The cholera toxin causes the typical symptoms of cholera, but only in around 15 percent of all cases does cholera break out after infection with the pathogen. The incubation period is two to three days. Thereafter, cholera typically has three stages. The first stage begins with vomiting, diarrhea. The stool is very thin and permeated with flakes of mucus from the intestinal mucosa. This gives the diarrhea an appearance similar to rice water. The diarrhea is rarely accompanied by pain or cramps in the stomach and intestines.
The second stage is characterized by a severe lack of fluids due to the loss of fluids caused by the diarrhea. This stage is also known as the desiccosis stage. The low temperature of the patients is noticeable. In addition, a striking expression of the face develops with sunken cheeks and a pointed nose. Skin folds that are lifted off with the fingers remain due to the desiccosis. You may develop hoarseness as a result of the loss of fluid. The resulting hoarse voice is called vox cholera in medical terminology. The wrinkled hands, on the other hand, are known as washerwoman's hands.
In the third stage, general body reactions occur. Patients are dazed and confused. You develop a rash. Complications such as pneumonia or inflammation of the parotid gland can also occur. If the pathogens spread in the blood, blood poisoning (sepsis) can develop, which often leads to coma or death.
An initial suspected diagnosis can usually be made based on the typical clinical symptoms. If cholera is suspected, the doctor creates a stool culture and microscopes the stool.
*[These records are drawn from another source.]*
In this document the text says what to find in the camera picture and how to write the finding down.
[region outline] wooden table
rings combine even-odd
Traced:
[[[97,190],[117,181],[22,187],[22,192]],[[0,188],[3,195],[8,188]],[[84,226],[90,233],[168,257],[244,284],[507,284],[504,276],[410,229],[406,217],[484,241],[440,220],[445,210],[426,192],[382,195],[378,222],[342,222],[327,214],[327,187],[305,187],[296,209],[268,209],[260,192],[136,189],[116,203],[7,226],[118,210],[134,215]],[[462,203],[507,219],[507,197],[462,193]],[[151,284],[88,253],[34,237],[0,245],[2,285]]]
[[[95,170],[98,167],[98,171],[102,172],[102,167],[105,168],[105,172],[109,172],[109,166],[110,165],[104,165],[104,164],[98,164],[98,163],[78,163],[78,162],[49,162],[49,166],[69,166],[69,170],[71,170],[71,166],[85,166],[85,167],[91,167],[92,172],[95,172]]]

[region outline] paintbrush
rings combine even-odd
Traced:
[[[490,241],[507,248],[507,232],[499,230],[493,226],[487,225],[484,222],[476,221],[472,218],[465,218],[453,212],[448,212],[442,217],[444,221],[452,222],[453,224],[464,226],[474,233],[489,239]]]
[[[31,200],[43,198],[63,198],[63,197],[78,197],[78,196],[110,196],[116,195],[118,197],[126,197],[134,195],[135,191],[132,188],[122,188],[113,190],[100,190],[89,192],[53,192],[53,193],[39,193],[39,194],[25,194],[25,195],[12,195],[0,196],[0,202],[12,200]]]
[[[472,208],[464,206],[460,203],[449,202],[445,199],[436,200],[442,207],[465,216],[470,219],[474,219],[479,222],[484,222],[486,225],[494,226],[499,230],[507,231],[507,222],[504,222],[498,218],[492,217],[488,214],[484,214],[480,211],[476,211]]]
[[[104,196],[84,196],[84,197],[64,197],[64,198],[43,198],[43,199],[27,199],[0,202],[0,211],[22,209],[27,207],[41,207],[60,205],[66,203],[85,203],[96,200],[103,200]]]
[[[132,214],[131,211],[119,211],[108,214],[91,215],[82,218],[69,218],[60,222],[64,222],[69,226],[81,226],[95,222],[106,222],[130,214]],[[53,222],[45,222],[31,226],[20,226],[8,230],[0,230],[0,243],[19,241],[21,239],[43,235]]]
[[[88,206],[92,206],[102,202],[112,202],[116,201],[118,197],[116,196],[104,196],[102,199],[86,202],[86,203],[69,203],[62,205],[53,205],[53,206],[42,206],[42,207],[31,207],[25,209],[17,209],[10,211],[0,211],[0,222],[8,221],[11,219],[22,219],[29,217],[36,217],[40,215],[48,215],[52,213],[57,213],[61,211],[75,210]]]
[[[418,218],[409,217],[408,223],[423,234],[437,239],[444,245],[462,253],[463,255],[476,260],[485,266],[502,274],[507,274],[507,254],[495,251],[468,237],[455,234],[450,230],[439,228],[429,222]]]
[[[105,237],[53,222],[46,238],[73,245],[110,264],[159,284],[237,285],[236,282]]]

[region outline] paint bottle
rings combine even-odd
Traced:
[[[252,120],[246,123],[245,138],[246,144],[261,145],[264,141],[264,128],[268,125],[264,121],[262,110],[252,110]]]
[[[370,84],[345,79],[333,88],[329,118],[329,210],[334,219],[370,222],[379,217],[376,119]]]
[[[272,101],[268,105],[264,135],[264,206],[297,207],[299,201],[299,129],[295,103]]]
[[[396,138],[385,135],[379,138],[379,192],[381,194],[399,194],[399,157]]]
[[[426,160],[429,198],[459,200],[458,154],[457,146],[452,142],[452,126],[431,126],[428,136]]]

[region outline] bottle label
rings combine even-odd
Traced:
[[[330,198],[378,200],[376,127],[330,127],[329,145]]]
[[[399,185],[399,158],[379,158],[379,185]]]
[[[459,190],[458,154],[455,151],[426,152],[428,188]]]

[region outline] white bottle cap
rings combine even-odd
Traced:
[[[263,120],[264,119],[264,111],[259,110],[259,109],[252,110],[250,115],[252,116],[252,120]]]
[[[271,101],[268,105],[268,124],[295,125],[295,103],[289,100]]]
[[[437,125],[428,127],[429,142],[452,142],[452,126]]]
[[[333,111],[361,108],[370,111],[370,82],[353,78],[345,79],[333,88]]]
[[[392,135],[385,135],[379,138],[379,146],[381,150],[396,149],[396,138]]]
However, a definitive diagnosis can only be made in the laboratory using an antiserum.
Antibiotic therapy is only given if the cholera is severe. The most important therapeutic measure is the intake of sugar, salts and fluids. To bypass the inflamed gastrointestinal tract, the doctor gives the substances intravenously. The World Health Organization also recommends oral administration of salt and sugar solutions in water. With hydration and the use of antibiotics, the death rate from cholera could be reduced significantly.